[Supplied records Boundary: Start]

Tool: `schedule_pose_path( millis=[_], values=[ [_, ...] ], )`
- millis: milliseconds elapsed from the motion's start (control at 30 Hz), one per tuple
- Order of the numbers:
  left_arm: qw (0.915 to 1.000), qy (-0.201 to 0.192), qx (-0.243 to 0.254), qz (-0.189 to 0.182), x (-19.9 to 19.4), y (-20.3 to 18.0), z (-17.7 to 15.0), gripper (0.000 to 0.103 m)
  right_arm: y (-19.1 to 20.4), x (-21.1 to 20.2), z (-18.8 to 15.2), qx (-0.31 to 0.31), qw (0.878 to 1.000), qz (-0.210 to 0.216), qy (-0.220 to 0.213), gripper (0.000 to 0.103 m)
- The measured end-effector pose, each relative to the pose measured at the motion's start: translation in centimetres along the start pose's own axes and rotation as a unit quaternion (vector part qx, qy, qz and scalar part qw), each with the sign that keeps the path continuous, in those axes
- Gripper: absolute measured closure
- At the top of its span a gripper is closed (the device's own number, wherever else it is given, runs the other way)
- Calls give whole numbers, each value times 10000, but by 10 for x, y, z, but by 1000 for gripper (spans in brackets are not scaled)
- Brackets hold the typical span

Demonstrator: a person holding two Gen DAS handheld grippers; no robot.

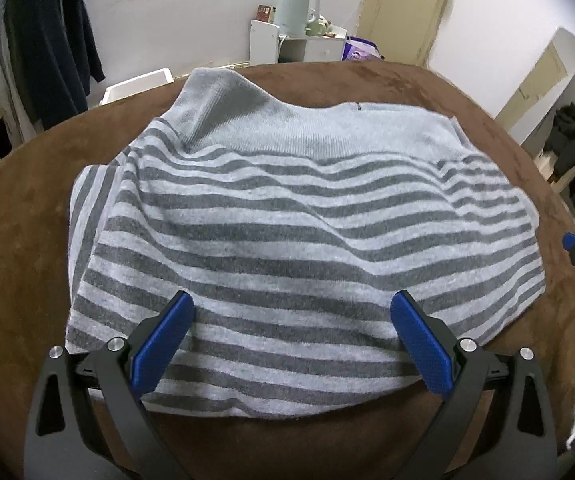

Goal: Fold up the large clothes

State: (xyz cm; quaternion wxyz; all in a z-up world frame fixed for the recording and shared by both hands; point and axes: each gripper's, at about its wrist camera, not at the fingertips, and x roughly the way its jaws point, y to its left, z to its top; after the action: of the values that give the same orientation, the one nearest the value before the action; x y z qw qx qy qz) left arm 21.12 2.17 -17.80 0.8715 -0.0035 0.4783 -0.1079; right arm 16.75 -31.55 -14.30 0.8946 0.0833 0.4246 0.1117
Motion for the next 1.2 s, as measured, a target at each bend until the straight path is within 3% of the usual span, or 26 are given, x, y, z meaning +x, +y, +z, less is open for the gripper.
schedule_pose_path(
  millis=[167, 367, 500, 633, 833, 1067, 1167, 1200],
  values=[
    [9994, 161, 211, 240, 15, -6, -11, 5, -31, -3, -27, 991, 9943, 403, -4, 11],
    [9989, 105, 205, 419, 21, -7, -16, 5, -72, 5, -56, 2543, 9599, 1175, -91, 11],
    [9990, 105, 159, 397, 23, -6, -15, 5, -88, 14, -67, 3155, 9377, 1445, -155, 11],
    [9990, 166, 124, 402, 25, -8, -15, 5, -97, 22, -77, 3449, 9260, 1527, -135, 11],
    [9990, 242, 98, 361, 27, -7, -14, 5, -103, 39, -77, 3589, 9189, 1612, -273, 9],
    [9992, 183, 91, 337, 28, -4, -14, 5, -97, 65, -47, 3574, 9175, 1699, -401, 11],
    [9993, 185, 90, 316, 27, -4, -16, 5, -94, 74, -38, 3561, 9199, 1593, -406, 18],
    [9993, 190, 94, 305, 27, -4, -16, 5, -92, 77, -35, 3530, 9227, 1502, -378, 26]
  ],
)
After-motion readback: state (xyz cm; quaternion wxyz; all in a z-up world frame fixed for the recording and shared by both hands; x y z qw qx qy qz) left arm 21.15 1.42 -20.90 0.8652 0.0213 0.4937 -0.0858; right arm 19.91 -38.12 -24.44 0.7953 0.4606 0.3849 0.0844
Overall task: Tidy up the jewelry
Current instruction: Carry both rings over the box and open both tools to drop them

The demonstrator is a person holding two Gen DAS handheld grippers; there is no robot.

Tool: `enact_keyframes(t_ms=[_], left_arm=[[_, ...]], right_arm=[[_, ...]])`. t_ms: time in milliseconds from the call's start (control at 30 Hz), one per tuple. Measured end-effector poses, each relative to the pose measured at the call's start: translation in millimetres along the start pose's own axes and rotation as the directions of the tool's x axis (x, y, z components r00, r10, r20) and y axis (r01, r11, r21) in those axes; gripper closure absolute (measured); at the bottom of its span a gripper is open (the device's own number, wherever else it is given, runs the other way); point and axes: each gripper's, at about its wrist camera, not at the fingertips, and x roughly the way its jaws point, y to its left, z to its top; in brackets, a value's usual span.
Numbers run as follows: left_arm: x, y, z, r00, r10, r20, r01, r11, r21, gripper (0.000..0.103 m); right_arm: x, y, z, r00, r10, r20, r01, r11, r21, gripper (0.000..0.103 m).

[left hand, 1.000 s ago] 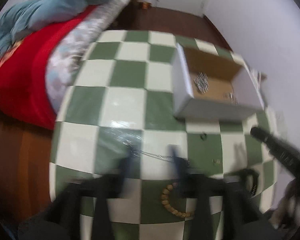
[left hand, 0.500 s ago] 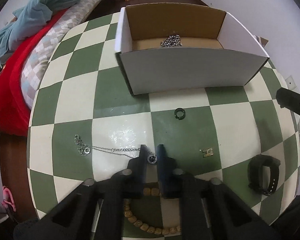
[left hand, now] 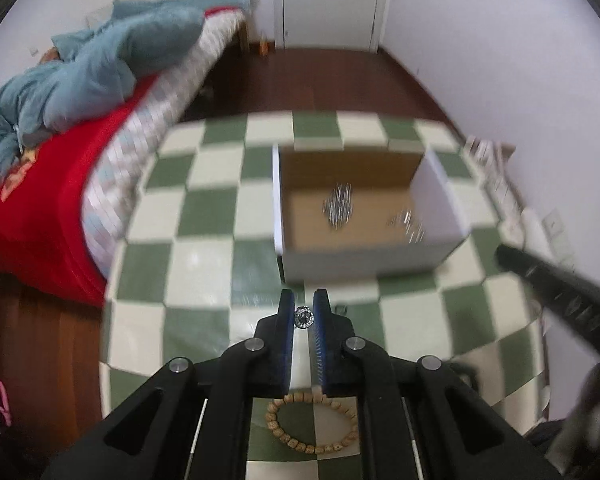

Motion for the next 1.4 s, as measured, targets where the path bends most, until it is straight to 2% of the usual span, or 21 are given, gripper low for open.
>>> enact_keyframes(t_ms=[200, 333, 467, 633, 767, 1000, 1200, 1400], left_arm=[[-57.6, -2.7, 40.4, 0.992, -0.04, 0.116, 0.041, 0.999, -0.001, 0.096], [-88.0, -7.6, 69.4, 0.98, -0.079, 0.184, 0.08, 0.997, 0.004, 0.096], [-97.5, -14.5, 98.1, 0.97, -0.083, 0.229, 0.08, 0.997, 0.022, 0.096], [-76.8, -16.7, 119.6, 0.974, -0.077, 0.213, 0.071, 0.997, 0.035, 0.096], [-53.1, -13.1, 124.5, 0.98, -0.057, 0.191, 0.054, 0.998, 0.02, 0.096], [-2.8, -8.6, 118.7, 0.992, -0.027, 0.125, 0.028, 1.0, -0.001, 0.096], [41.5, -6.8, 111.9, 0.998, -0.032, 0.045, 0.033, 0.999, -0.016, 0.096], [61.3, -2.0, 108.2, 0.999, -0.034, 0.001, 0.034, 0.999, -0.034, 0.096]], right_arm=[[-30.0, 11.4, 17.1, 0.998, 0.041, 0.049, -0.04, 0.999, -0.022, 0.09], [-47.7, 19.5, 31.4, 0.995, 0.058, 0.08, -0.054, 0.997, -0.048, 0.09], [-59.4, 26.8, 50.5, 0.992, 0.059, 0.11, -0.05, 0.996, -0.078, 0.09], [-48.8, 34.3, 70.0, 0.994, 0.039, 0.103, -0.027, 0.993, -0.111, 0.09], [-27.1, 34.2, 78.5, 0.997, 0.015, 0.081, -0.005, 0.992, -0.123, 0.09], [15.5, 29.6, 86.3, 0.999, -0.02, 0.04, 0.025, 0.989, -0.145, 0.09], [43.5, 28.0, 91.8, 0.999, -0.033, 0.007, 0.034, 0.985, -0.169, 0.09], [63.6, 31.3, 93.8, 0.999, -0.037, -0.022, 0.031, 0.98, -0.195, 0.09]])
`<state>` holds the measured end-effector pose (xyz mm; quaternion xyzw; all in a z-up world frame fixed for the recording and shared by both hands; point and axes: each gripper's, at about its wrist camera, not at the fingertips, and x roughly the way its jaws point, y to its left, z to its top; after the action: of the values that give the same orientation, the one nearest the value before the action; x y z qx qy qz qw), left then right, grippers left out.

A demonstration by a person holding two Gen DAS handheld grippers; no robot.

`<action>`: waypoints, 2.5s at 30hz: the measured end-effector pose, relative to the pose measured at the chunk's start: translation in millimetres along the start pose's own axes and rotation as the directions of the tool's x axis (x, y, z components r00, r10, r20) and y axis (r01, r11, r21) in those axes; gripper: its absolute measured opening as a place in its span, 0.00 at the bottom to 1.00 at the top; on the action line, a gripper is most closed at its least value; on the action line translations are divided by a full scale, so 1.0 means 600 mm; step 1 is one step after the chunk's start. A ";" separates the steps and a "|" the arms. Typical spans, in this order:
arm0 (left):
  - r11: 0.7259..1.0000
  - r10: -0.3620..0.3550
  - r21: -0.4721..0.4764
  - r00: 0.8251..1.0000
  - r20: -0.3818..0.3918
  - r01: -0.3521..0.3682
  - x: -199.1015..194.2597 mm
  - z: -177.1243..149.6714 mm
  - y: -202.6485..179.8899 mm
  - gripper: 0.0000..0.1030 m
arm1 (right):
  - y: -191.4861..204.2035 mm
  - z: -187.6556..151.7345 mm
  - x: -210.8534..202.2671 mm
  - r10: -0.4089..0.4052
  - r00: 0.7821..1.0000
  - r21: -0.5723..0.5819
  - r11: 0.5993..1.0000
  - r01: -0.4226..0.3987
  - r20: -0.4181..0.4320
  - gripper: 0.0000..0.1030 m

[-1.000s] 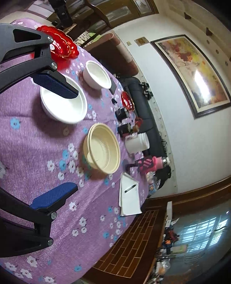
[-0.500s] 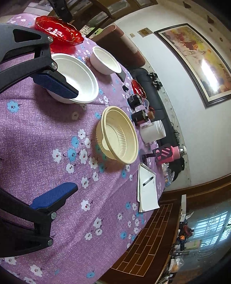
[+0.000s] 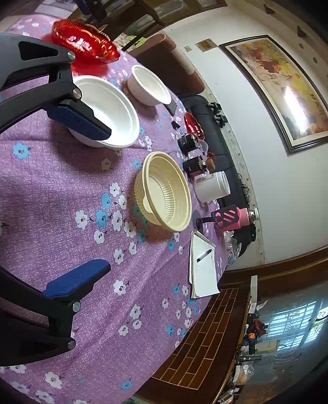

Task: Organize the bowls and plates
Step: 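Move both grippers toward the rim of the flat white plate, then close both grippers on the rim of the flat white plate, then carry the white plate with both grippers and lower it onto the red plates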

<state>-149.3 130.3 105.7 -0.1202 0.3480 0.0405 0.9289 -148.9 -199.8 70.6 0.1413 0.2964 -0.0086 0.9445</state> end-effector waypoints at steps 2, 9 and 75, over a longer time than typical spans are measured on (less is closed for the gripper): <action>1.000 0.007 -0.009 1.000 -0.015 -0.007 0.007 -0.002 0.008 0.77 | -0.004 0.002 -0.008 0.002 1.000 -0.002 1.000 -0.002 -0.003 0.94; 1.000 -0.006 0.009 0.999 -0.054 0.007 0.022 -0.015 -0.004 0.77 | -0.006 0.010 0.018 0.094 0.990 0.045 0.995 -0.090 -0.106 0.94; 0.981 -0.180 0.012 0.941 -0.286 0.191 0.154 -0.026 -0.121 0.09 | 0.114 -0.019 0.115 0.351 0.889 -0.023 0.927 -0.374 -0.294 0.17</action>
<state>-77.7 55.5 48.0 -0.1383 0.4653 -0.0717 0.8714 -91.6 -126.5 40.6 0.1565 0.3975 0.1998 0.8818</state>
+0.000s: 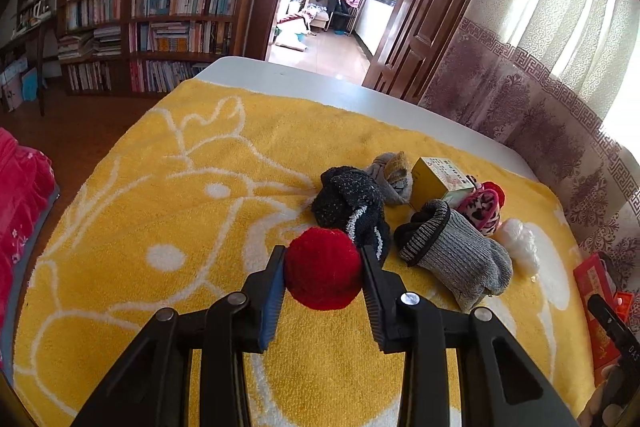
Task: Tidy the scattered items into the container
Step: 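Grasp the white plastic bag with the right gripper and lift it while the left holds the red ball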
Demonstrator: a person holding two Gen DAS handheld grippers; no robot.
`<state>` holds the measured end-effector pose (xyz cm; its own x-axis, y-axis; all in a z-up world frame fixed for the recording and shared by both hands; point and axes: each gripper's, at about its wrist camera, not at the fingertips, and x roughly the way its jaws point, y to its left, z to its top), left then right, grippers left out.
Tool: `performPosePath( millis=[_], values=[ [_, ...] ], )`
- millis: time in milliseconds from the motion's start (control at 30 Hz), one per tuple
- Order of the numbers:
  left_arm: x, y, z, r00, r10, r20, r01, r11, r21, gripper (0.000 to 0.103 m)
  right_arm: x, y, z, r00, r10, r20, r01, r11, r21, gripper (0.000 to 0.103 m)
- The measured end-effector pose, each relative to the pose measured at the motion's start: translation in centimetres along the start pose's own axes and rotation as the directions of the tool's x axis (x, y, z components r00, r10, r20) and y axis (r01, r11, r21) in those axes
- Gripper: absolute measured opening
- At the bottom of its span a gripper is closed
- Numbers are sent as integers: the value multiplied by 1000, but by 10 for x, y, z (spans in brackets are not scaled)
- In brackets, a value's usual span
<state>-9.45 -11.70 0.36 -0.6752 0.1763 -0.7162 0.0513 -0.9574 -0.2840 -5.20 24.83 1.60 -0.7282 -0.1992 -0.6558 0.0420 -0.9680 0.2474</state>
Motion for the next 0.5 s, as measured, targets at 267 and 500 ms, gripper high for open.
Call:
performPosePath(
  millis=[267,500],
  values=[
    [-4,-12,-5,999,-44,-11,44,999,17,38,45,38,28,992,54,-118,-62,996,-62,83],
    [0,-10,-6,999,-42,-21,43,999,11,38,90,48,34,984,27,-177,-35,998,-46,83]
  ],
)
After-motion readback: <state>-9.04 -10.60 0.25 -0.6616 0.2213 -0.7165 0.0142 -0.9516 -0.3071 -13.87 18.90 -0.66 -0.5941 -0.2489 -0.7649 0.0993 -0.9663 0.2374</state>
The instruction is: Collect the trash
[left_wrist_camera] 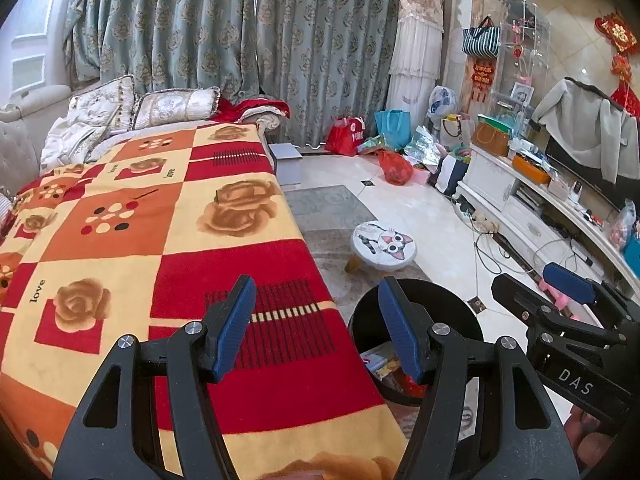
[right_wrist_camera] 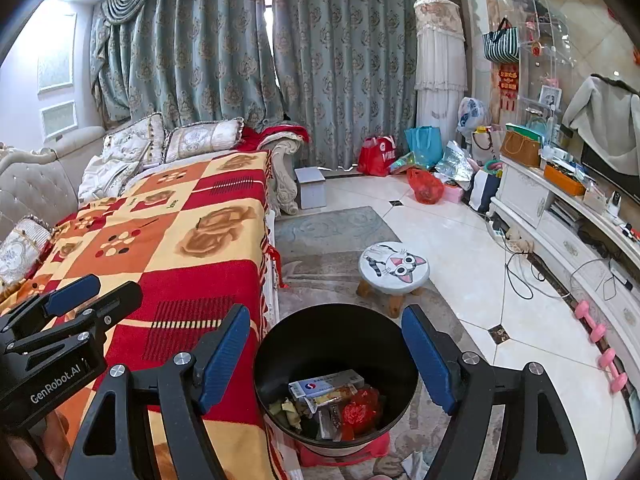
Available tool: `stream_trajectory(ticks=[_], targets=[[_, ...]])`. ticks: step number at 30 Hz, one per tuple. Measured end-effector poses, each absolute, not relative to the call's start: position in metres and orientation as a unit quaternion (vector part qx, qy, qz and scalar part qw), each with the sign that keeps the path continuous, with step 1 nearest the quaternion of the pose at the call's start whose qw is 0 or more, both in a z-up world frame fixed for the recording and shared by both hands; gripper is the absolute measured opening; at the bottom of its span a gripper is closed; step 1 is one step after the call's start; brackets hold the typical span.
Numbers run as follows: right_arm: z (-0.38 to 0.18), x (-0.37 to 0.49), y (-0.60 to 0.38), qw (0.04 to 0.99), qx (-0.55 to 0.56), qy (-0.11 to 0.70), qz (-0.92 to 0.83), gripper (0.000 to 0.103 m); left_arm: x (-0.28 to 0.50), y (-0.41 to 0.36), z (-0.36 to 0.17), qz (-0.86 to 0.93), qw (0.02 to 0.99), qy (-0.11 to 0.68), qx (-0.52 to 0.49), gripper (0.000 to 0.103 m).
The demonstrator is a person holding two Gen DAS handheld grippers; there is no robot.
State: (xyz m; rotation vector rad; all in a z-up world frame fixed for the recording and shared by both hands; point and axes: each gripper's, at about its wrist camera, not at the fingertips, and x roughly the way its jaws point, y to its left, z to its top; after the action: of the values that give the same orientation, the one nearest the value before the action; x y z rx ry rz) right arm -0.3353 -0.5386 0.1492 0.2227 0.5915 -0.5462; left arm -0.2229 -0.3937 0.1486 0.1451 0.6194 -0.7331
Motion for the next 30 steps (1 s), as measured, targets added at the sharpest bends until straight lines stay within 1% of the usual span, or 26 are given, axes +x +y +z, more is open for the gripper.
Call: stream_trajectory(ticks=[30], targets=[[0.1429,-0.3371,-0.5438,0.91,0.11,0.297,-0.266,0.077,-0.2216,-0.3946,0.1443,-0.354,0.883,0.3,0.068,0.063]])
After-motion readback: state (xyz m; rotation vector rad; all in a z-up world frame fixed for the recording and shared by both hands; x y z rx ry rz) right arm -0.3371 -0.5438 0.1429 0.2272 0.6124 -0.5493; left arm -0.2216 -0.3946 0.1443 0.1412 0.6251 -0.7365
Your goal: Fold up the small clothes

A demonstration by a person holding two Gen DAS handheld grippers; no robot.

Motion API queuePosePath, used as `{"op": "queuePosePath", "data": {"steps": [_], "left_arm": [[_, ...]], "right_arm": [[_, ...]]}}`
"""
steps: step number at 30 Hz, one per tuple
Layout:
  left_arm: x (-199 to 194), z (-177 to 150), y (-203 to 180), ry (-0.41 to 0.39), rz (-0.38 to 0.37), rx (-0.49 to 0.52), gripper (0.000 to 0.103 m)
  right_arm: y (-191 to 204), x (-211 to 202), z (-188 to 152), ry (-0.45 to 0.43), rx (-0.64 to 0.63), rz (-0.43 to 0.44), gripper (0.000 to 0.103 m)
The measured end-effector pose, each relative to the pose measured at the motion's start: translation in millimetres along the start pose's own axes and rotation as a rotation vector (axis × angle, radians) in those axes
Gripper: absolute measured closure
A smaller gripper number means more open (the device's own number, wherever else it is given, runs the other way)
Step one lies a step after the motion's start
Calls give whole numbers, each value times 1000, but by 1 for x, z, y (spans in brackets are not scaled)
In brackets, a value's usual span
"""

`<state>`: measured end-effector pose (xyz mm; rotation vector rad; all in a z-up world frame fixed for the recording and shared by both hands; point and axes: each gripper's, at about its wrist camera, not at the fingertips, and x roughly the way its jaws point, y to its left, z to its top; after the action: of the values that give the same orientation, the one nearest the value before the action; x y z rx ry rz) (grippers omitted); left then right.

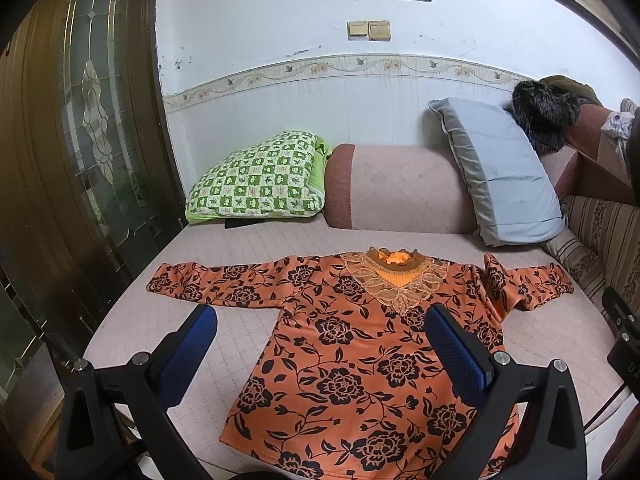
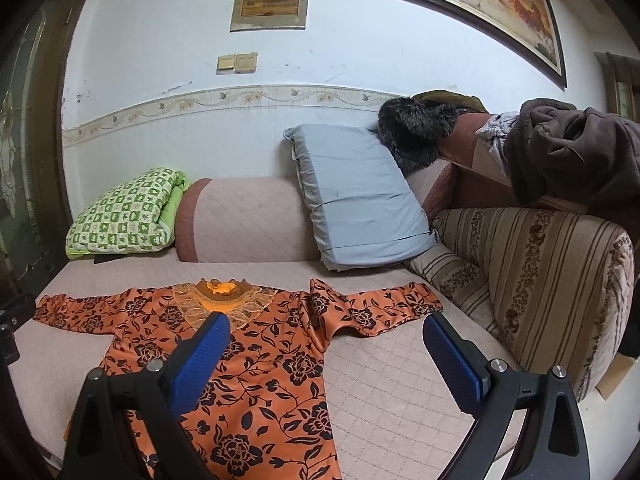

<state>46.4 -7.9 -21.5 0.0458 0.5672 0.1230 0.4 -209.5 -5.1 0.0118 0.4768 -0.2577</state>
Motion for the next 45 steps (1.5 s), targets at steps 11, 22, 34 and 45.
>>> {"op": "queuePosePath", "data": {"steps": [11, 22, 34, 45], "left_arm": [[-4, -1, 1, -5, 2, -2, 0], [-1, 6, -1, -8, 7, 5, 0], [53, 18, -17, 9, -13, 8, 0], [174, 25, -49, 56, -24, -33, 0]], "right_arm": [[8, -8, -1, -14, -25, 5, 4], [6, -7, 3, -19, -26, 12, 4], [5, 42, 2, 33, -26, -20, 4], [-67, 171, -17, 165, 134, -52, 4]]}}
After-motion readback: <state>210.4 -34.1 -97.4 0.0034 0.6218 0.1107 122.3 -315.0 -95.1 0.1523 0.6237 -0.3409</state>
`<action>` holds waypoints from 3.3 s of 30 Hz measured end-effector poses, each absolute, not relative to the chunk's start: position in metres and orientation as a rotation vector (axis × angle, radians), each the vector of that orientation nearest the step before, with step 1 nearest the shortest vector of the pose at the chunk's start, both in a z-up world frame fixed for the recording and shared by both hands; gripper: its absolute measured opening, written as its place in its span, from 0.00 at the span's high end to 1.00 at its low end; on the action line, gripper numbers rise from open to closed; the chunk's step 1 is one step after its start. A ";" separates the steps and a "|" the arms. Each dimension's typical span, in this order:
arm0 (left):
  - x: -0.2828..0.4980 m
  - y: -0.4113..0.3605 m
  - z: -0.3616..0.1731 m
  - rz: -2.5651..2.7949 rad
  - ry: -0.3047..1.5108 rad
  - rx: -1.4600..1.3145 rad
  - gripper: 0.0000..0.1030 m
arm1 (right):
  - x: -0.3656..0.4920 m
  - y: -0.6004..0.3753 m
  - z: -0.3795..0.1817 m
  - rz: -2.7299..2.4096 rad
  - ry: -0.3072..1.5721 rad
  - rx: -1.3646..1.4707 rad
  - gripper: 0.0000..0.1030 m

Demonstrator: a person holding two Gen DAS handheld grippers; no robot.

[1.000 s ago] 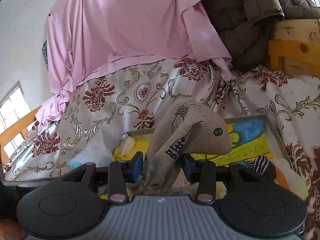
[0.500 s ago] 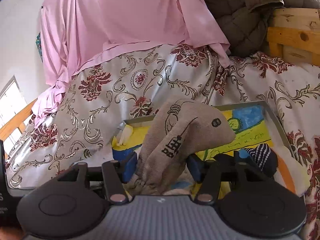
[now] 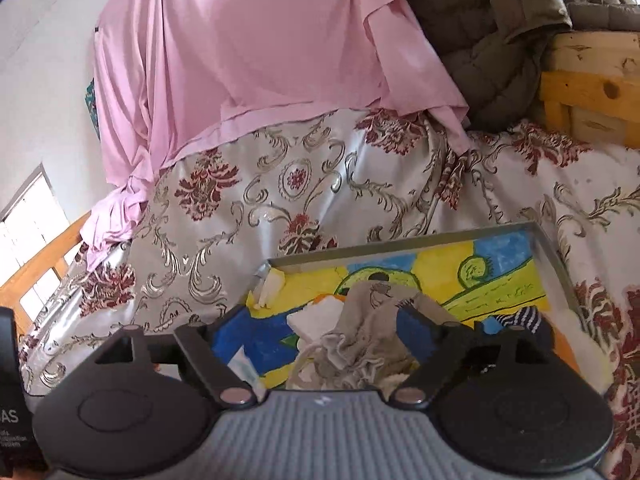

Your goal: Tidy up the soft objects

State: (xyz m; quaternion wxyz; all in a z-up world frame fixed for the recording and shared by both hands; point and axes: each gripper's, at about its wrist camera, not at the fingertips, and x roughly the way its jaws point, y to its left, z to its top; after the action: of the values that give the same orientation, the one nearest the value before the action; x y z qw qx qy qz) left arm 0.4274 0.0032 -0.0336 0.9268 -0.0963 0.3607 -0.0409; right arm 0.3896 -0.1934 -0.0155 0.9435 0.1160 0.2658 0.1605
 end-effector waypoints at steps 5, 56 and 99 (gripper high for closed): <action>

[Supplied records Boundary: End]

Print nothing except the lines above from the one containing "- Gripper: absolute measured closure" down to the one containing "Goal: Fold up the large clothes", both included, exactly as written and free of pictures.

- Gripper: absolute measured closure
- At the top of its span a gripper is closed (the device's own number, wherever else it is given, runs the other way)
- Calls give whole numbers, each value times 10000, but by 10 for x, y, z, but by 1000 for gripper (spans in brackets are not scaled)
- Brackets hold the typical span

Demonstrator: a person holding two Gen DAS handheld grippers; no robot.


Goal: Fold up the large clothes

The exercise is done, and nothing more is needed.